Set slave_preserve_commit_order=0 to disable ordered commit in the replica, eliminating the deadlock without stopping replication.
Modify the monitoring script: if the replica is not read‑only, stop replication first, then enable read‑only, avoiding the lock‑contention scenario.
Commands that can trigger the deadlock include:
set global read_only=ON; grant all on *.* to ...; flush tables with read lock;These statements acquire a global read lock and, under parallel replication with slave_preserve_commit_order=1 , may deadlock when later transactions in the same commit group wait for earlier ones.

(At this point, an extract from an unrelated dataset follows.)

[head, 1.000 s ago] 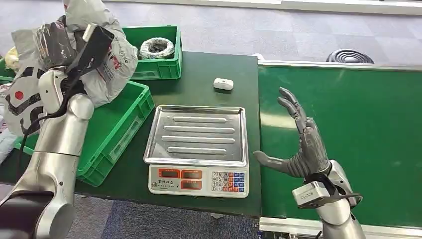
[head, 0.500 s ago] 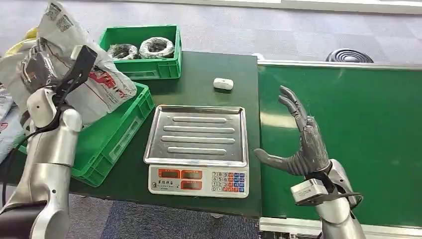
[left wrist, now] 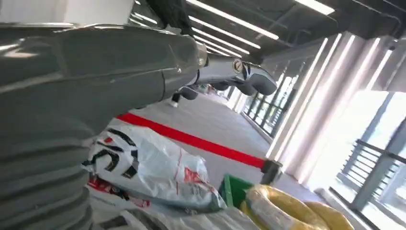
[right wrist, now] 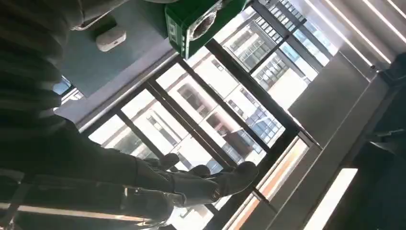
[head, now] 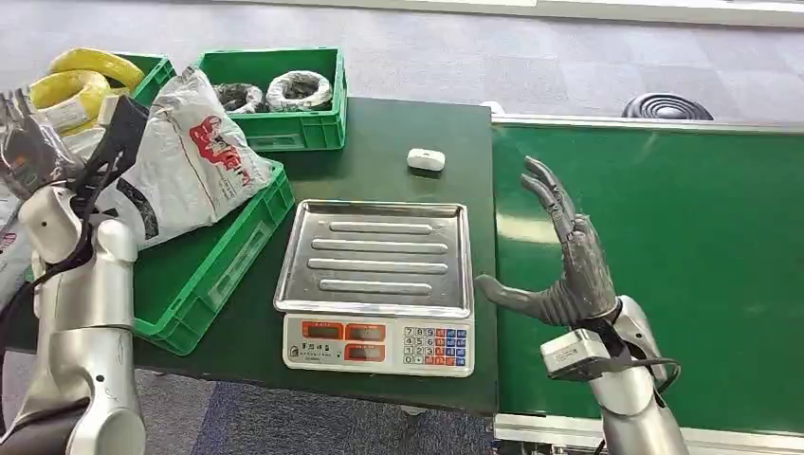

Reproducing the Two Deadlocks
Using sysbench to generate load, repeatedly executing set global read_only=ON on the replica eventually hangs. Killing the offending set global read_only session restores replication.
Deadlock 1 (observed in the customer site) shows the lock chain described above; screenshots of performance_schema.threads and metadata_locks confirm the same pattern.
Deadlock 2 demonstrates a slightly different ordering where a transaction acquires the global commit lock before the global read lock, leading to a similar circular wait.